» **ABOUT THIS EXERCISE**
Exactly reproduce the lines beginning with the line that includes "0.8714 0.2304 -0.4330" and ending with the last line of the data.

» **RECORDS SUPPLIED**
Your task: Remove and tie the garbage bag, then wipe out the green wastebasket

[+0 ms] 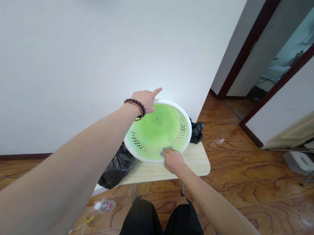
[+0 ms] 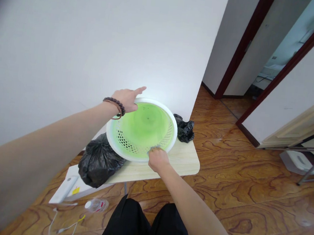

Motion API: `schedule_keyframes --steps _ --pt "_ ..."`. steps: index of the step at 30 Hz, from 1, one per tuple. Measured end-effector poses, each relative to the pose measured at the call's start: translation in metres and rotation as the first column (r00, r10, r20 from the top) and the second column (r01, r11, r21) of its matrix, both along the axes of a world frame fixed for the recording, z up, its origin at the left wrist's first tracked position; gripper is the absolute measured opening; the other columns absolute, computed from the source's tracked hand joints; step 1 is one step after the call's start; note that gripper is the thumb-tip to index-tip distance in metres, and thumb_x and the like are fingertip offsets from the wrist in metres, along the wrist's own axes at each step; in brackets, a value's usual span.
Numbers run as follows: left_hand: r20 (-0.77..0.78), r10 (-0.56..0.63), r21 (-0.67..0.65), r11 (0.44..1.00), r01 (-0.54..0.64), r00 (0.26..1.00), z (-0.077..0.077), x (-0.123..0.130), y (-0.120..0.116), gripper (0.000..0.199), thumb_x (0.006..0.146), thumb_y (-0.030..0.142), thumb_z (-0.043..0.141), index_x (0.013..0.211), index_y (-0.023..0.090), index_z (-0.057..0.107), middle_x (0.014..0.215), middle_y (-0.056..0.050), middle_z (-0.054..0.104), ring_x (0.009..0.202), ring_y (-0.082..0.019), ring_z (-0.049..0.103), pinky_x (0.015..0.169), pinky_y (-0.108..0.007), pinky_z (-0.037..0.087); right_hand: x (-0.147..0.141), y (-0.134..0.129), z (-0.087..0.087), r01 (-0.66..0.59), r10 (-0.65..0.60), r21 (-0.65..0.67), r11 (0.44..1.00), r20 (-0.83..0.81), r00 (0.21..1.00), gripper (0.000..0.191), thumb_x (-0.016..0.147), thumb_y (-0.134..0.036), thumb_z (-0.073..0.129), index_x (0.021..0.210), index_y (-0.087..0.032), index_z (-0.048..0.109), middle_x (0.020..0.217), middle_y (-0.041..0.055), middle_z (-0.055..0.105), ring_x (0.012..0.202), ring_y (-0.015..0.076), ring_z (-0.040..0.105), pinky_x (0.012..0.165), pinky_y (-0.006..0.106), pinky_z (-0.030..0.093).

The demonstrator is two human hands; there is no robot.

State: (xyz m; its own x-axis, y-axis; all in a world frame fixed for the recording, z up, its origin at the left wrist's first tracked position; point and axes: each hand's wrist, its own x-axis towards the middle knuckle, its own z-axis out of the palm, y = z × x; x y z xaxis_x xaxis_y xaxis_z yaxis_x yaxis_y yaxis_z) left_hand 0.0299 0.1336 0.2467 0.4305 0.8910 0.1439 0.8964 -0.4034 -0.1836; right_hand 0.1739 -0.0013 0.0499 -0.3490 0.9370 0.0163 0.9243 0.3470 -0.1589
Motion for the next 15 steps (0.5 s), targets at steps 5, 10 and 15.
schedule_keyframes --steps 5,10,15 --pt "0.052 -0.117 -0.136 0.983 0.123 0.992 -0.011 0.011 0.015 0.059 0.069 0.027 0.049 0.129 0.031 0.052 0.100 -0.006 0.069 0.087 -0.023 0.063 0.071 -0.029 0.046 0.004 0.000 -0.014 -0.037 0.037 0.011 0.999 -0.038 0.999 0.043 0.080 -0.010 0.042 0.118 -0.009 0.059 0.125 0.0145 0.058 0.115 0.0218 0.052 0.098 0.031 0.038" --pt "0.103 -0.117 -0.211 0.968 0.137 0.988 -0.014 0.018 0.019 0.043 0.067 0.026 0.049 0.106 0.025 0.066 0.084 -0.006 0.069 0.071 -0.018 0.062 0.057 -0.024 0.043 0.012 0.005 -0.019 -0.014 0.012 -0.020 1.000 -0.129 0.992 0.042 0.083 -0.013 0.040 0.120 -0.013 0.059 0.125 0.0112 0.059 0.118 0.0199 0.051 0.099 0.031 0.038" --pt "0.066 -0.075 -0.177 0.980 0.085 0.995 -0.014 0.020 0.019 0.043 0.065 0.026 0.050 0.105 0.026 0.066 0.085 -0.006 0.070 0.072 -0.018 0.062 0.059 -0.024 0.044 0.009 0.010 -0.020 -0.002 -0.001 -0.020 1.000 -0.166 0.986 0.039 0.082 -0.013 0.042 0.116 -0.014 0.061 0.124 0.0103 0.060 0.115 0.0196 0.053 0.098 0.031 0.038"
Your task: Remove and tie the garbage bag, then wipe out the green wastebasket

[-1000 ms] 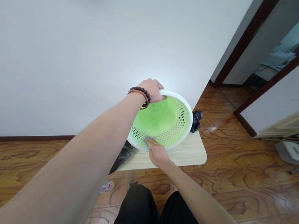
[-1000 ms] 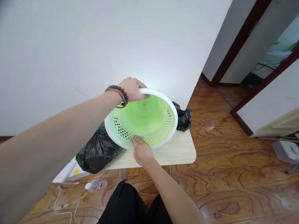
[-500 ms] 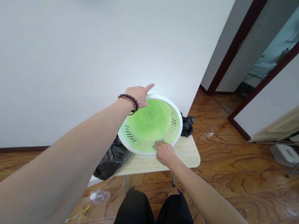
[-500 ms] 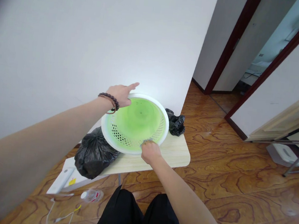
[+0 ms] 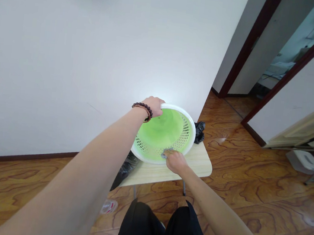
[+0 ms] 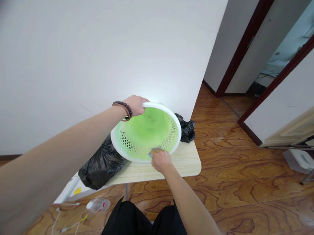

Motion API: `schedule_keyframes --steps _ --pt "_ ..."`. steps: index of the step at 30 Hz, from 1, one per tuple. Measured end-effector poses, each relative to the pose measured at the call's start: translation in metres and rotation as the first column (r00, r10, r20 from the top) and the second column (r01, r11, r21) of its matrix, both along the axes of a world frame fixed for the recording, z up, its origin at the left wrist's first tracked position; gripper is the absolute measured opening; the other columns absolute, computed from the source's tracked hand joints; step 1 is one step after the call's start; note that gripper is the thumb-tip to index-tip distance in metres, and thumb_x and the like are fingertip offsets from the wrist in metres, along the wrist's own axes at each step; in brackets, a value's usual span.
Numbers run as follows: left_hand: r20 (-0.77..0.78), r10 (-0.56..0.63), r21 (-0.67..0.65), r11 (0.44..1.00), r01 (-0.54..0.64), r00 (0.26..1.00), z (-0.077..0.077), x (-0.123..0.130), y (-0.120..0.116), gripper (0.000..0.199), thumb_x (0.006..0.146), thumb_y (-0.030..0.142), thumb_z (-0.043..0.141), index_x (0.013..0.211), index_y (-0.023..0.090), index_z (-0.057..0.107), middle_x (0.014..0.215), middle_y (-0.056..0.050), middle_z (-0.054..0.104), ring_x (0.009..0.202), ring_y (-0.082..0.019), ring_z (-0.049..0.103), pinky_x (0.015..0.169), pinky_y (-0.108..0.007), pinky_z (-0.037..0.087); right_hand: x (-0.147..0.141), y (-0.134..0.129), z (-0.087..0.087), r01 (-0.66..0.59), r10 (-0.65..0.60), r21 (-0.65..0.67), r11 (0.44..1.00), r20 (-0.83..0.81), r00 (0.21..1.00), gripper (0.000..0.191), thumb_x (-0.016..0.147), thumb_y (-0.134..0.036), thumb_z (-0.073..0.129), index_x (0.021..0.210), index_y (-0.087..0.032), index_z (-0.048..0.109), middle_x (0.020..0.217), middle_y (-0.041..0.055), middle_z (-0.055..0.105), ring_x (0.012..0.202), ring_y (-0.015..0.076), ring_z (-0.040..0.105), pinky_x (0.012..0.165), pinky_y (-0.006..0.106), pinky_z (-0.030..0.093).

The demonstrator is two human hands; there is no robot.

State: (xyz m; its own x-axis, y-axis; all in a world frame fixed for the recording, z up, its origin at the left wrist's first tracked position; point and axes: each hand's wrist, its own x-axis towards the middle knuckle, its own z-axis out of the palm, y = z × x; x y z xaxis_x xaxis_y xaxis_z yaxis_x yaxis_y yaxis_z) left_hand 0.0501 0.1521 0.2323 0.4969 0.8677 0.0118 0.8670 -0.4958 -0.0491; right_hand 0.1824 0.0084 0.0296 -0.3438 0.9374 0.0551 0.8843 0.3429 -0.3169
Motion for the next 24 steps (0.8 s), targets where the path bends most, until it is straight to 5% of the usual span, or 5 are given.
schedule_keyframes --steps 24 --pt "0.006 0.080 0.002 0.997 -0.080 0.997 -0.002 0.003 -0.003 0.046 0.066 0.032 0.053 0.110 0.032 0.067 0.090 -0.007 0.070 0.077 -0.022 0.064 0.065 -0.029 0.049 -0.018 0.002 -0.016 0.030 -0.023 0.051 0.998 -0.121 0.992 0.038 0.081 -0.009 0.043 0.115 -0.011 0.060 0.123 0.0116 0.060 0.116 0.0187 0.051 0.101 0.031 0.035"
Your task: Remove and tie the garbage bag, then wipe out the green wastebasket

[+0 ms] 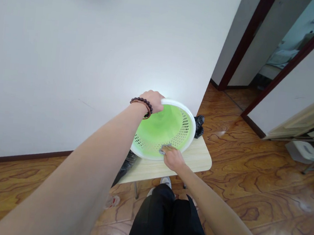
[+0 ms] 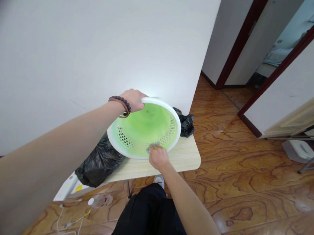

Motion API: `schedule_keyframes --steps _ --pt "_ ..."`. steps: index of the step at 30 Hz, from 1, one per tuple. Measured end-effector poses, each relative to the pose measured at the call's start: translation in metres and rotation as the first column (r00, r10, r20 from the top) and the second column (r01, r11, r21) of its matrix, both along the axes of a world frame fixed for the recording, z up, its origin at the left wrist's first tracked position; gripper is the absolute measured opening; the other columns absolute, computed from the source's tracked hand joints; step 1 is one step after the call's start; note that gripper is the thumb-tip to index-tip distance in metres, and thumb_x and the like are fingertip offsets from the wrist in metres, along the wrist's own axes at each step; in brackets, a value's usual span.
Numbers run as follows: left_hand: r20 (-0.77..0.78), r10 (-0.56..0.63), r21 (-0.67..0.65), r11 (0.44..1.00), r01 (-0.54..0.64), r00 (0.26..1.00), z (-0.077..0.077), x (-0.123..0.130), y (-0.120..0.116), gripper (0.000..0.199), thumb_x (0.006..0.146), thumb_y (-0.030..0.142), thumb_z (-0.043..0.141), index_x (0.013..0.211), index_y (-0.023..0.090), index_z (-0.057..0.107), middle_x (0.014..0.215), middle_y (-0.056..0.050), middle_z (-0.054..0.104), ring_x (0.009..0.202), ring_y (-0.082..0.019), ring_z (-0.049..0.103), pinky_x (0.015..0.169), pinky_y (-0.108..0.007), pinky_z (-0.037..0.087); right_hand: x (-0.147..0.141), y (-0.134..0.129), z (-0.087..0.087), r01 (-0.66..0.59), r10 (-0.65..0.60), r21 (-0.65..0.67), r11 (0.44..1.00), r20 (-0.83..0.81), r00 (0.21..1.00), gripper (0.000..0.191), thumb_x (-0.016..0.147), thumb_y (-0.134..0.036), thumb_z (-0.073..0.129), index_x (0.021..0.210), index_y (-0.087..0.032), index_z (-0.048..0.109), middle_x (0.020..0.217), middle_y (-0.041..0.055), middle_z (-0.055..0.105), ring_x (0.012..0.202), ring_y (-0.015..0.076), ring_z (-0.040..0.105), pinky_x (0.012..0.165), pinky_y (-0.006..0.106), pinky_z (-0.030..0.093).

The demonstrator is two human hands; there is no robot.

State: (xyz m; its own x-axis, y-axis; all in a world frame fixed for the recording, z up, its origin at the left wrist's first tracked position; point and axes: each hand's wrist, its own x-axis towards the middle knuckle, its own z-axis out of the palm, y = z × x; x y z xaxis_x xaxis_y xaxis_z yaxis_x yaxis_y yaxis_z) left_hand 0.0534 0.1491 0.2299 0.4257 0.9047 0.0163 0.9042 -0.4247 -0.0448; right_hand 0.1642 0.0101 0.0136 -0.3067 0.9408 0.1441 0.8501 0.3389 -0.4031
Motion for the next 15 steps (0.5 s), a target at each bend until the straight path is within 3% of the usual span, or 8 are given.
schedule_keyframes --steps 10,13,15 --pt "0.002 0.008 0.000 1.000 -0.008 1.000 -0.001 0.001 0.000 0.050 0.066 0.033 0.054 0.114 0.034 0.065 0.090 -0.006 0.070 0.079 -0.023 0.064 0.066 -0.029 0.049 0.000 0.002 0.006 0.004 -0.002 -0.080 0.997 0.027 1.000 0.038 0.081 -0.010 0.043 0.115 -0.013 0.061 0.119 0.0107 0.062 0.112 0.0205 0.054 0.098 0.032 0.038" --pt "0.024 0.009 -0.015 1.000 -0.009 1.000 -0.001 0.001 0.000 0.048 0.066 0.034 0.055 0.113 0.034 0.066 0.090 -0.006 0.070 0.080 -0.022 0.064 0.069 -0.030 0.049 0.005 0.015 0.015 0.034 -0.027 -0.176 0.984 0.040 0.999 0.039 0.082 -0.009 0.040 0.113 -0.016 0.062 0.110 0.0099 0.067 0.104 0.0218 0.059 0.092 0.033 0.042" --pt "0.032 0.013 -0.021 1.000 -0.012 0.999 -0.001 0.001 0.000 0.047 0.066 0.034 0.056 0.112 0.033 0.066 0.089 -0.006 0.070 0.080 -0.023 0.064 0.070 -0.030 0.049 0.010 0.031 0.023 0.050 -0.047 -0.157 0.986 0.022 0.999 0.043 0.081 -0.007 0.038 0.118 -0.015 0.059 0.112 0.0105 0.066 0.104 0.0215 0.059 0.092 0.033 0.042"
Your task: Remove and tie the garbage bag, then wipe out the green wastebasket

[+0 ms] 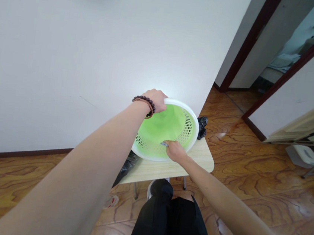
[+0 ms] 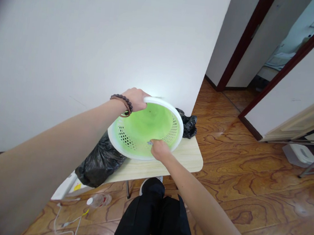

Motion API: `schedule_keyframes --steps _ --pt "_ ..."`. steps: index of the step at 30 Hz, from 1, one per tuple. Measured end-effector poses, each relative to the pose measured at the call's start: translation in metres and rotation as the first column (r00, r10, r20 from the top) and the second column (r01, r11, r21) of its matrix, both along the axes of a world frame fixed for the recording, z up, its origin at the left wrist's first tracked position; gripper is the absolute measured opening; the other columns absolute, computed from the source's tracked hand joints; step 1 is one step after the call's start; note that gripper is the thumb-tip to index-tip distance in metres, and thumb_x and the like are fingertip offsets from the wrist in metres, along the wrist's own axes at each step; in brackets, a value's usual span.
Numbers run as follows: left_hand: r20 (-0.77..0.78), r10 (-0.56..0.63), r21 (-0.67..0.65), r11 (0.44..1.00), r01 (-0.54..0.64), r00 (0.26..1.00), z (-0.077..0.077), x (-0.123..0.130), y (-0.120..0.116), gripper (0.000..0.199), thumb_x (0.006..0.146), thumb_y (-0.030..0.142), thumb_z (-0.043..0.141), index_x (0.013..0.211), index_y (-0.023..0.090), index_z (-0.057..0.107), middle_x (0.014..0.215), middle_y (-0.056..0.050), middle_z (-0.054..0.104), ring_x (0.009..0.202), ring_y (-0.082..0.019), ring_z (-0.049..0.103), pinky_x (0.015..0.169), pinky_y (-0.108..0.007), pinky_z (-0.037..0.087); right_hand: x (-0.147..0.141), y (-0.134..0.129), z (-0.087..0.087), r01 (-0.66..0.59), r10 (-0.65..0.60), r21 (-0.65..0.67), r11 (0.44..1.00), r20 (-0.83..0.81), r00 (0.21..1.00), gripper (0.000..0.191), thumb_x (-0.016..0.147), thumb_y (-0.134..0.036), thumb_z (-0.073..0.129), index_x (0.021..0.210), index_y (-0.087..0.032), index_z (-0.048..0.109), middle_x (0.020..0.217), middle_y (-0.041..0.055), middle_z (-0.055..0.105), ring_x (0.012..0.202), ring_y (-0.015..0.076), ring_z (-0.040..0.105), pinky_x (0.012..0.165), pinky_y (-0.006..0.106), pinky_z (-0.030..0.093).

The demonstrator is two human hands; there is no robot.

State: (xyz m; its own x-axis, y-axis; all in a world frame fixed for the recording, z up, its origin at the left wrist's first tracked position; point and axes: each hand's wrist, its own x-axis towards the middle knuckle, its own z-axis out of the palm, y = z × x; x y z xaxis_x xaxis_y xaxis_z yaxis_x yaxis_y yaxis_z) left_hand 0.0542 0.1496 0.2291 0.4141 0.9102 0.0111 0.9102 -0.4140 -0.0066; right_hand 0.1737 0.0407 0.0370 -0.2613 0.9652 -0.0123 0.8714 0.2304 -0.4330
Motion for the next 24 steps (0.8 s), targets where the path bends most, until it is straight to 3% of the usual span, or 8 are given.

» **RESPONSE AREA**
State: (xyz m; its own x-axis, y-axis; all in a world frame fixed for the recording, z up, its origin at the left wrist's first tracked position; point and axes: each hand's wrist, its own x-axis towards the middle knuckle, its own z-axis out of the palm, y = z × x; x y z xaxis_x xaxis_y xaxis_z yaxis_x yaxis_y yaxis_z) left_hand 0.0542 0.1496 0.2291 0.4141 0.9102 0.0111 0.9102 -0.4140 -0.0066; right_hand 0.1737 0.0407 0.0370 -0.2613 0.9652 -0.0123 0.8714 0.2304 -0.4330
Motion for the next 24 steps (0.8 s), targets where the path bends most, until it is straight to 3% of the usual span, or 8 are given.

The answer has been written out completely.